In late October 2012, portions of Long Beach Island were significantly damaged by Hurricane Sandy. Residents were evacuated, and portions of the island were severely flooded, with the ocean meeting the bay in isolated spots. Streets were left covered with up to four feet of sand in some spots. The nine-foot storm surge and 18-foot seas that pounded the barrier island damaged several homes along the ocean and bayfront communities.

The Manahawkin Bay Bridge remained closed to residents for a full 13 days following the storm. Locals were prohibited from returning to the island except for brief visits to retrieve belongings. Bulldozers and front-end loaders moved hundreds of tons of sand, along with power lines and boats, in an attempt to make the roadways passable. Long Beach Island was finally re-opened to residents and building owners on November 10, with the exception of the Holgate section of Long Beach Township, where infrastructure and road damage was still too dangerous. However, island officials warned that some areas were still without sewerage, water and electric service at that time.

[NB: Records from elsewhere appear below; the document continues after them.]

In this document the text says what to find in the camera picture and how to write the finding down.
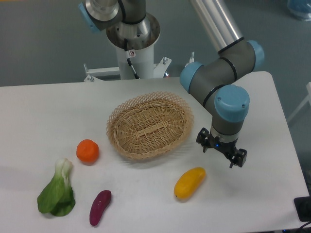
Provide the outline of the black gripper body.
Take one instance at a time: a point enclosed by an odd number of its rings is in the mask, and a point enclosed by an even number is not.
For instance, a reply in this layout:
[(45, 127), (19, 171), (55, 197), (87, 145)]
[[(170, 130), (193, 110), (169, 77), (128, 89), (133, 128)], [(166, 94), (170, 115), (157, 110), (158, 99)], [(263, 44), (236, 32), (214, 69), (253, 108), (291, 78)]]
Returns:
[(213, 137), (211, 134), (206, 139), (206, 147), (213, 148), (222, 153), (226, 158), (232, 158), (236, 152), (236, 140), (226, 143), (220, 142), (218, 137)]

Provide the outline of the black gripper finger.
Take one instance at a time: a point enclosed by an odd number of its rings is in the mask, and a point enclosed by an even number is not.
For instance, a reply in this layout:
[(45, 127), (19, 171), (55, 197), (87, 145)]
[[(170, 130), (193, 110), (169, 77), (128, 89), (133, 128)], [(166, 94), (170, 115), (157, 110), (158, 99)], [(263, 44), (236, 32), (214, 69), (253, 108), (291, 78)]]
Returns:
[(247, 150), (234, 148), (234, 152), (230, 156), (229, 168), (232, 168), (233, 166), (242, 167), (246, 162)]
[(209, 131), (206, 128), (202, 128), (196, 138), (196, 143), (202, 146), (203, 153), (205, 153), (207, 149), (210, 148), (210, 142), (209, 142), (208, 137), (209, 137)]

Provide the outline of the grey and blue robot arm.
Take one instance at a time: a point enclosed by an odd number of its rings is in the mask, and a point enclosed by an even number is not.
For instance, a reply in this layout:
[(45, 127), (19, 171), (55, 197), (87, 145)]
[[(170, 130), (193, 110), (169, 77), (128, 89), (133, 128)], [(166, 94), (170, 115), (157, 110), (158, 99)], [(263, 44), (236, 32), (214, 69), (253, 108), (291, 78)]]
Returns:
[[(222, 0), (191, 2), (219, 58), (203, 65), (190, 60), (180, 83), (212, 116), (211, 128), (202, 129), (197, 143), (222, 153), (231, 166), (242, 167), (247, 152), (236, 148), (250, 98), (234, 82), (264, 60), (256, 41), (246, 41)], [(106, 31), (118, 57), (120, 77), (150, 79), (156, 75), (154, 44), (160, 35), (158, 20), (146, 12), (143, 0), (85, 0), (79, 10), (93, 32)]]

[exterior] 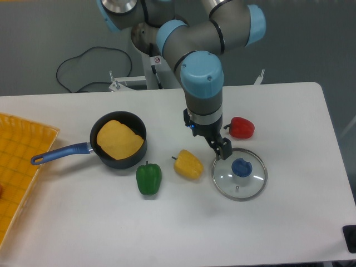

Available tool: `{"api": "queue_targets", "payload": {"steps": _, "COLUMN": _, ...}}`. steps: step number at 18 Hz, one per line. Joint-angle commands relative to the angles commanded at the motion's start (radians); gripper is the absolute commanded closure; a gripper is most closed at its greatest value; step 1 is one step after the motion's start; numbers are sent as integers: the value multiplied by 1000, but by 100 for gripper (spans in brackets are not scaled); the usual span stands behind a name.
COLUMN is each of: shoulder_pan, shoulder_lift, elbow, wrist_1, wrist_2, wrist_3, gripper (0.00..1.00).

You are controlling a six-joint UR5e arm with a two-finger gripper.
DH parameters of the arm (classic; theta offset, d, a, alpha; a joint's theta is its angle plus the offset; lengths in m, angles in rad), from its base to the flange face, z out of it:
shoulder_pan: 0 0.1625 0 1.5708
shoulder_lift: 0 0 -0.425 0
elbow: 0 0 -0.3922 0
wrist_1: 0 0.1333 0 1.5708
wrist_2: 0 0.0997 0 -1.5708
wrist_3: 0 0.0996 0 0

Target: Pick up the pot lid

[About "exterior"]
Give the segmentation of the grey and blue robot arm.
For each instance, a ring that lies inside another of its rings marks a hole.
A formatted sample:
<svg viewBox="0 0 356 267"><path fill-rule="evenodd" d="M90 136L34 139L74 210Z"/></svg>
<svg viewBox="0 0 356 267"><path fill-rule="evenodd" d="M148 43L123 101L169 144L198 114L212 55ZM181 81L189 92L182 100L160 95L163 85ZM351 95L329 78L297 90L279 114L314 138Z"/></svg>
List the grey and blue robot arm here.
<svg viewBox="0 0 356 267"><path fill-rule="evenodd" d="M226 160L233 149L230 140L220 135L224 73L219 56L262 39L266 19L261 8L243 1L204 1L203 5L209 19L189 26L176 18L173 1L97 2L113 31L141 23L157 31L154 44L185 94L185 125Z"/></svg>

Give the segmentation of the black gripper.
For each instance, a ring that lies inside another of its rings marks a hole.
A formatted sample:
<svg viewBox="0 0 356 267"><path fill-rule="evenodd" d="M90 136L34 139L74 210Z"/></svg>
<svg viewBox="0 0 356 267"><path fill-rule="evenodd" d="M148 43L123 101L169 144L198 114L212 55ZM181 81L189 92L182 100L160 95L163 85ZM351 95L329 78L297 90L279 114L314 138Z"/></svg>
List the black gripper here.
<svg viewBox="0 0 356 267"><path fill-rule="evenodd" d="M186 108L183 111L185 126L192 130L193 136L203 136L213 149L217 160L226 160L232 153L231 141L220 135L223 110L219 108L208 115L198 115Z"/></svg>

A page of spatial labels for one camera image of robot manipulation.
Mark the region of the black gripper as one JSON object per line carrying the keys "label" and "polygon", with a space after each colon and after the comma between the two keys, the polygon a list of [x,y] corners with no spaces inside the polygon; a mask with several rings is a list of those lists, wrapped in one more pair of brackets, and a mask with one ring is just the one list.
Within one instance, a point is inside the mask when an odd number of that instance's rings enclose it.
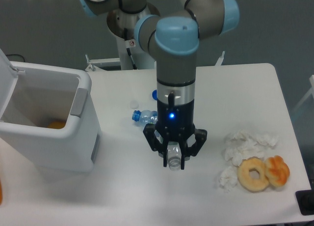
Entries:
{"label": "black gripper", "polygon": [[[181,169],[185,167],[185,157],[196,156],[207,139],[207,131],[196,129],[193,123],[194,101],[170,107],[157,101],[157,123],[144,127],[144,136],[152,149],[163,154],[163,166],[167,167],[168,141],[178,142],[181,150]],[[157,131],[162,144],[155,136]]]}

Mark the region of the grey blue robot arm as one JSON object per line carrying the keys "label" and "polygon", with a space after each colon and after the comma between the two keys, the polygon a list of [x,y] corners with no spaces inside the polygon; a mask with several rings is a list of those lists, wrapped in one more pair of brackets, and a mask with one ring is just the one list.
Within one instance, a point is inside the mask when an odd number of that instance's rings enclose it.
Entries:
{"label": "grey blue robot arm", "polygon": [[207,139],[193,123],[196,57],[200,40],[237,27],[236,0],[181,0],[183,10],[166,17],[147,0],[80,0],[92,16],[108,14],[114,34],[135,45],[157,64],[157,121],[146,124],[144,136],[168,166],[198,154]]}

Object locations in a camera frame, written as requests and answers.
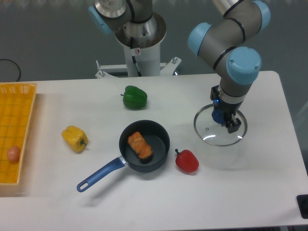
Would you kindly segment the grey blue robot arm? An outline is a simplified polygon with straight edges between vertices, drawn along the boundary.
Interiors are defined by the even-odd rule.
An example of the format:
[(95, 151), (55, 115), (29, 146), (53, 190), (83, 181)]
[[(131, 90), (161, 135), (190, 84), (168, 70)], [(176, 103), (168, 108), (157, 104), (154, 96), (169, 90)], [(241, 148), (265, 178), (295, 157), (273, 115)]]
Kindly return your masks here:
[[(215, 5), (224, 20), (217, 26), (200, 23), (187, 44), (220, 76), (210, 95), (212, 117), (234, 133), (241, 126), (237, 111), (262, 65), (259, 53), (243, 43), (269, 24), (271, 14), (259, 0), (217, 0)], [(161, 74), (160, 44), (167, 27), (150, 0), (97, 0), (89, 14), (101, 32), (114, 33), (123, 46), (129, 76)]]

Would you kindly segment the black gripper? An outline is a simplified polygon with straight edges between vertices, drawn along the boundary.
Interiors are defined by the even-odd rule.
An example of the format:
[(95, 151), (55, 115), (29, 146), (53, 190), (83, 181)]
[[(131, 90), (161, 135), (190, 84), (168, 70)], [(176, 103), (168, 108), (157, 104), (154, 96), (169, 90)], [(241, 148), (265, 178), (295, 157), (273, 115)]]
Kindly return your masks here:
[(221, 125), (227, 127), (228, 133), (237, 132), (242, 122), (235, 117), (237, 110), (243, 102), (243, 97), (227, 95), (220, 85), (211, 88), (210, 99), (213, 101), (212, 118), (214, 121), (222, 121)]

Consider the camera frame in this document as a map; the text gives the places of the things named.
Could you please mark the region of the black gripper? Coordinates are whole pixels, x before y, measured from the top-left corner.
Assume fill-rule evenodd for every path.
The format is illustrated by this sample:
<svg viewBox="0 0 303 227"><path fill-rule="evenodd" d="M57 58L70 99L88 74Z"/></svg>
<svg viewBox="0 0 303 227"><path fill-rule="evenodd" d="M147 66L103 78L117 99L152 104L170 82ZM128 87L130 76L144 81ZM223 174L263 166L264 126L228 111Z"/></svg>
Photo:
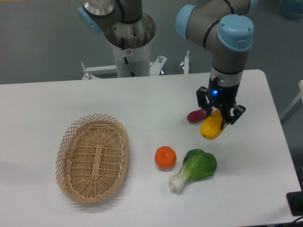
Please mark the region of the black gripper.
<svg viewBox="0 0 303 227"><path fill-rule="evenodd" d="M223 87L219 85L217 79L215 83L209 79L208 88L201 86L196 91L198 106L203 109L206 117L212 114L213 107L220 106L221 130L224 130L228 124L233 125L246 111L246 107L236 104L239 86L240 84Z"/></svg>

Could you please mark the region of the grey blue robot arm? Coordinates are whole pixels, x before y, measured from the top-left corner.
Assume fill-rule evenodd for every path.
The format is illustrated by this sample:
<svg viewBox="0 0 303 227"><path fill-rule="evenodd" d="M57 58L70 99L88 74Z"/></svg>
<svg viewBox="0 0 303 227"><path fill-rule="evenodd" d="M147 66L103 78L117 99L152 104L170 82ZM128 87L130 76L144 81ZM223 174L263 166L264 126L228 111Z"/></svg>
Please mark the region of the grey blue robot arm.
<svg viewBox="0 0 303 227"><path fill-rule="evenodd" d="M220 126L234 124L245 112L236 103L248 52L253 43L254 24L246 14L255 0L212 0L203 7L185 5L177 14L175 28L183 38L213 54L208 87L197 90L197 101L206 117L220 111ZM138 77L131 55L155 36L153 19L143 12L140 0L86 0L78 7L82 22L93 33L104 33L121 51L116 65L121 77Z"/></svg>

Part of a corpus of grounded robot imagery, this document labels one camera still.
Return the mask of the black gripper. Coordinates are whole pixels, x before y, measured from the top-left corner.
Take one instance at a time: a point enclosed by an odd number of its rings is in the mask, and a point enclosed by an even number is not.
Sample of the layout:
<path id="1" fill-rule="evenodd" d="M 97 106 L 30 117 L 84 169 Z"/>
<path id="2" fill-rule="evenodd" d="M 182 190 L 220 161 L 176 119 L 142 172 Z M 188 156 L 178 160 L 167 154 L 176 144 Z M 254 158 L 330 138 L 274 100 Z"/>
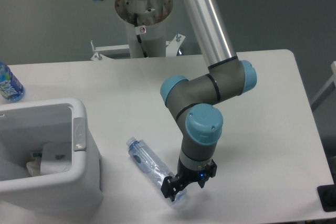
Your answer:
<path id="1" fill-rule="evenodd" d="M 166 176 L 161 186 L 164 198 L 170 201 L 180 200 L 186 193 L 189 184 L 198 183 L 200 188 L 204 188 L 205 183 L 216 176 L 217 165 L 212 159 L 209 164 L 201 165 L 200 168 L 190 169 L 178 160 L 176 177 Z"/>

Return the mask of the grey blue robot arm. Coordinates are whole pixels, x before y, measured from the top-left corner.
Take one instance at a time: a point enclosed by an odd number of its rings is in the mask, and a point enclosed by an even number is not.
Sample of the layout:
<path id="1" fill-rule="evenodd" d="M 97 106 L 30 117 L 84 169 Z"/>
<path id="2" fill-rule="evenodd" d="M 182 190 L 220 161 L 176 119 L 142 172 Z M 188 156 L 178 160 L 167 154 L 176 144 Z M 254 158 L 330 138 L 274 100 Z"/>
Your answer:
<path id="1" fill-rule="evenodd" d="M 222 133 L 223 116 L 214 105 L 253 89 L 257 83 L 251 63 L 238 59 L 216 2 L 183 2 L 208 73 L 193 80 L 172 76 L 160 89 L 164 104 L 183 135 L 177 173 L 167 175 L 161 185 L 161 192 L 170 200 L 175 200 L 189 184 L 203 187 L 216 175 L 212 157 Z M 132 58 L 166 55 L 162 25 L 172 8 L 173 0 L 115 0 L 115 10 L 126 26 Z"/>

Damage was distributed unevenly throughout the island. Areas with a protective dune system had limited damage, while areas without dunes or where dunes were breached received significantly more damage. In those neighborhoods — in sections like Holgate, on the island's southern tip — destruction was severe. The protective dunes, an ambitious project developed by the U.S. Army Corps of Engineers, have been a source of controversy in recent years and have led to conflict between local officials arguing for the need of dunes and property owners who felt that the dunes devalued their property. As such, the work is incomplete and there are significant breaks in the dune system. Other hard-hit areas included Loveladies and North Beach. Areas where the dune system was in place fared much better, such as Harvey Cedars, Ship Bottom, Surf City and Barnegat Light.

Electricity was restored to 70% of the Island by November 4, 2012. By November 20, 2012, natural gas service was restored to nearly the entire Island.

By mid-November, many businesses were re-opened on Long Beach Island with life resuming as normal for much of the Island by mid-December.

==Demographics==
There are six separate municipalities on Long Beach Island. Long Beach Township is the largest of these, and subdivides into multiple neighborhoods:

- Barnegat Light
- Beach Haven
- Harvey Cedars
- Long Beach Township
  - Brant Beach
  - Beach Haven Crest
  - Beach Haven Gardens
  - Beach Haven Inlet
  - Beach Haven Park
  - Beach Haven Terrace
  - Brighton Beach
  - Haven Beach
  - High Bar Harbor
  - Holgate
  - Loveladies
  - North Beach Haven
  - North Beach
  - Peahala Park
  - South Beach Haven
  - Spray Beach
- Ship Bottom
- Surf City

==Culture==
In the 1970s, an article in Philadelphia Magazine quipped that, "The haves turn right (south) and the have mores turn left (north)," referring to the option of turning right or left when arriving on the island from the bridge. Nominally accurate, the low-density northern end of the island, Loveladies, North Beach, and the surrounding neighborhoods are home to an assortment of large-scale waterfront homes which attract considerable attention from visitors and are often the source of rumors regarding vacationing celebrities during the summertime. The southern community of Beach Haven features historic and elegant Victorian homes that have survived the many storms. The south end contains significantly more commercial zoning, which generally decreases north of the bridge. Year-round residents and businesses in operation are more common toward the southern end of the island, particularly in the larger boroughs of Beach Haven and Ship Bottom.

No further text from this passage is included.